Tetapi selepas wafatnya Raden Wijaya, dan berganti ke tahta Jayanagara, anak laki-laki satu-satunya Raden Wijaya dari seorang wanita Melayu, kebijakan kerajaan kerap dipengaruhi oleh seseorang bernama Dyah Halayudha, yang disebut sebagai Mahapati dalam kitab kuno.
Sosoknya terkenal licik dan menghalalkan segala cara untuk mencapai misinya. Tak ayal, kebijakan-kebijakan raja banyak yang sengsara pada zaman ini. Pejabat - pejabat yang berseberangan dengan Dyah Halayudha, termasuk di jabatan Dharmaputra satu persatu dibunuh dan disingkirkan atas nama kerajaan. Tuduhannya macam-macam, ada yang dianggap tidak becus bertugas sampai pada dituduh memberontak.
Gesekan Dharmaputra dengan pemerintah Majapahit dimulai pasca pembunuhan Mahapatih Nambi. Pada 1316 ayah Patih Nambi yang bernama Pranaraja meninggal dunia di Lumajang. Salah satu anggota Dharmaputra yaitu Ra Semi ikut dalam rombongan pelayat dari Majapahit.

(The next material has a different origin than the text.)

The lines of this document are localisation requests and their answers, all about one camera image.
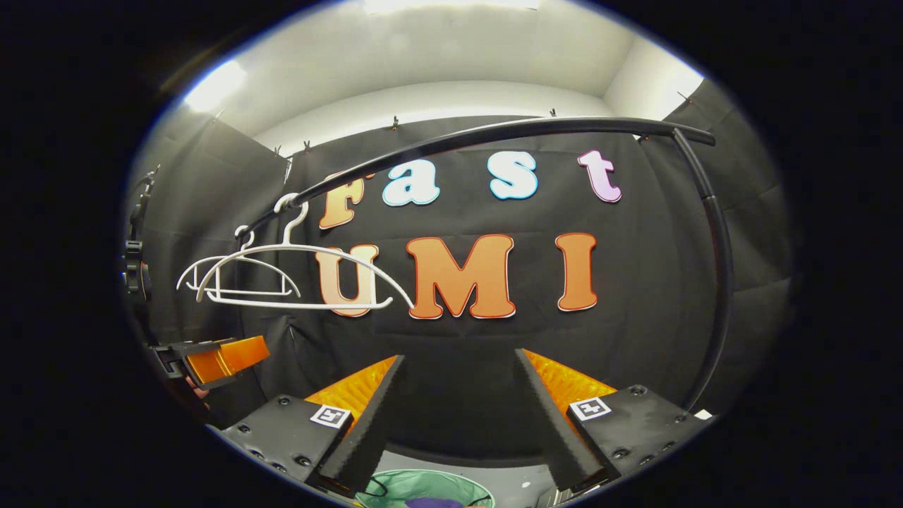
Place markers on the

Kemudian terjadi peristiwa tragis dimana Nambi difitnah melakukan pemberontakan oleh Dyah Halayudha. Karena lebih percaya Dyah Halayudha, Raja Jayanagara kemudian menghukum Nambi. Saat pasukan Majapahit menyerang, Ra Semi masih berada di Lamajang bersama anggota rombongan lainnya.